--- The problem ---
Each line shown below should be copied exactly.

--- Collected material ---
· · · · · · ·
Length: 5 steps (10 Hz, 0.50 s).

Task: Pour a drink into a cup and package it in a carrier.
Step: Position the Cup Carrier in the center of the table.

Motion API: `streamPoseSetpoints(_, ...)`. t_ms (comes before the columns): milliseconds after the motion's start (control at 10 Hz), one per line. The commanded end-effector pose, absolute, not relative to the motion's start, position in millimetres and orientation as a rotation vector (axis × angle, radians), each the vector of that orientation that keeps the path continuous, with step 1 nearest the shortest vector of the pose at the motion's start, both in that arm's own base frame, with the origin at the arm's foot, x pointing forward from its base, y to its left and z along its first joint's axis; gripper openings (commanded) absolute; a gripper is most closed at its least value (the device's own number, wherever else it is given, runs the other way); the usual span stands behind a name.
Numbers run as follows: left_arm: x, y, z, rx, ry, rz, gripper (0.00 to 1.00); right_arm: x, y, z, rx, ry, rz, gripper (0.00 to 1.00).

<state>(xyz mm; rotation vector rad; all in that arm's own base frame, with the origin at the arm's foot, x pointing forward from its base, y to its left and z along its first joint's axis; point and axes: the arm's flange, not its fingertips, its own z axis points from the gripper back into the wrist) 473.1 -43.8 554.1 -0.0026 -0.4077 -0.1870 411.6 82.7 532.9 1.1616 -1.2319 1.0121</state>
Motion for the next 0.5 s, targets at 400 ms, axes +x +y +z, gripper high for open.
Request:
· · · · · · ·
--- Result of the task ---
Length: 5 steps (10 Hz, 0.50 s).

Task: Pour a drink into a cup and package it in a carrier.
Step: Position the Cup Carrier in the center of the table.

Motion API: `streamPoseSetpoints(_, ...)`. t_ms (comes before the columns): milliseconds after the motion's start (control at 10 Hz), one per line. The commanded end-effector pose, absolute, not relative to the motion's start, position in millimetres and orientation as a rotation vector (axis × angle, radians), each the vector of that orientation that keeps the path continuous, with step 1 nearest the shortest vector of the pose at the motion's start, both in that arm's own base frame, with the origin at the arm's foot, x pointing forward from its base, y to its left and z along its first joint's axis; gripper openings (commanded) absolute; a gripper is most closed at its least value (the device's own number, wherever else it is given, runs the other way); the usual span stands behind a name.
Numbers run as follows: left_arm: x, y, z, rx, ry, rz, gripper (0.00 to 1.00); right_arm: x, y, z, rx, ry, rz, gripper (0.00 to 1.00).

<state>(xyz mm; rotation vector rad; all in that arm's own base frame, with the origin at the arm's foot, x pointing forward from its base, y to its left and z along its first joint's axis; point and axes: the arm's flange, not its fingertips, its own z axis points from the gripper back into the wrist) 473.1 -43.8 554.1 -0.0026 -0.4077 -0.1870 411.6 82.7 532.9 1.1616 -1.2319 1.0121</state>
Motion for the next 0.5 s, targets at 400 ms, axes +x +y +z, gripper high for open.
Request:

Work on the exercise is now concluded.